» **AIM OF THE EXERCISE**:
Write the listing out again word for word, excluding any pictures.

» **DATA EXTRACT**:
□ □ □ □
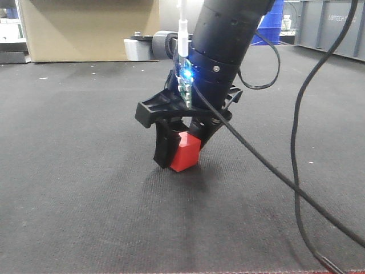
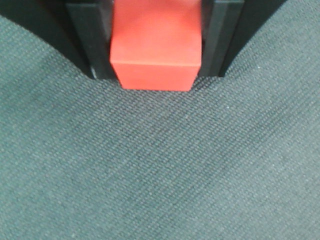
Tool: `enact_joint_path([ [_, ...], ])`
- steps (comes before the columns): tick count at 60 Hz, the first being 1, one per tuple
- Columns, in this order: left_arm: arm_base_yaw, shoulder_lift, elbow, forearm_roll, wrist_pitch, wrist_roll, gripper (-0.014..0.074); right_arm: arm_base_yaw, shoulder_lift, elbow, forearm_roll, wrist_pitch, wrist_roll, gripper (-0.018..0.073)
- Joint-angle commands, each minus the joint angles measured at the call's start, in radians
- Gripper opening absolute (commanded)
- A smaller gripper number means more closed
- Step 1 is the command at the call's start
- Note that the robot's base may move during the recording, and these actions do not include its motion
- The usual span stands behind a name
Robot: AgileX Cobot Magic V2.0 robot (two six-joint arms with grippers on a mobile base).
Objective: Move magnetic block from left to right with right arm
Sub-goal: 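Lower the right gripper with the red cube onto the table, then open the right gripper and raise it away from the cube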
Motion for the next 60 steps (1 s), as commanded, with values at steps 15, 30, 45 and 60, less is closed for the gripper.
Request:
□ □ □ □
» **EXERCISE RESULT**:
Tool: `enact_joint_path([ [_, ...], ])`
- steps (comes before the columns): tick count at 60 Hz, the first being 1, one per tuple
- Columns, in this order: left_arm: arm_base_yaw, shoulder_lift, elbow, forearm_roll, wrist_pitch, wrist_roll, gripper (-0.014..0.074); right_arm: arm_base_yaw, shoulder_lift, elbow, forearm_roll, wrist_pitch, wrist_roll, gripper (-0.018..0.073)
- Joint-angle commands, each minus the joint angles measured at the call's start, in radians
- Gripper opening absolute (commanded)
- A smaller gripper number means more closed
- Step 1 is the command at the call's start
- Note that the robot's base may move during the recording, and these actions do not include its motion
- The usual span stands behind a name
Robot: AgileX Cobot Magic V2.0 robot (two six-joint arms with grippers on a mobile base).
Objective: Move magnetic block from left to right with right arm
Sub-goal: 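Lower the right gripper with the red cube onto the table, then open the right gripper and raise it away from the cube
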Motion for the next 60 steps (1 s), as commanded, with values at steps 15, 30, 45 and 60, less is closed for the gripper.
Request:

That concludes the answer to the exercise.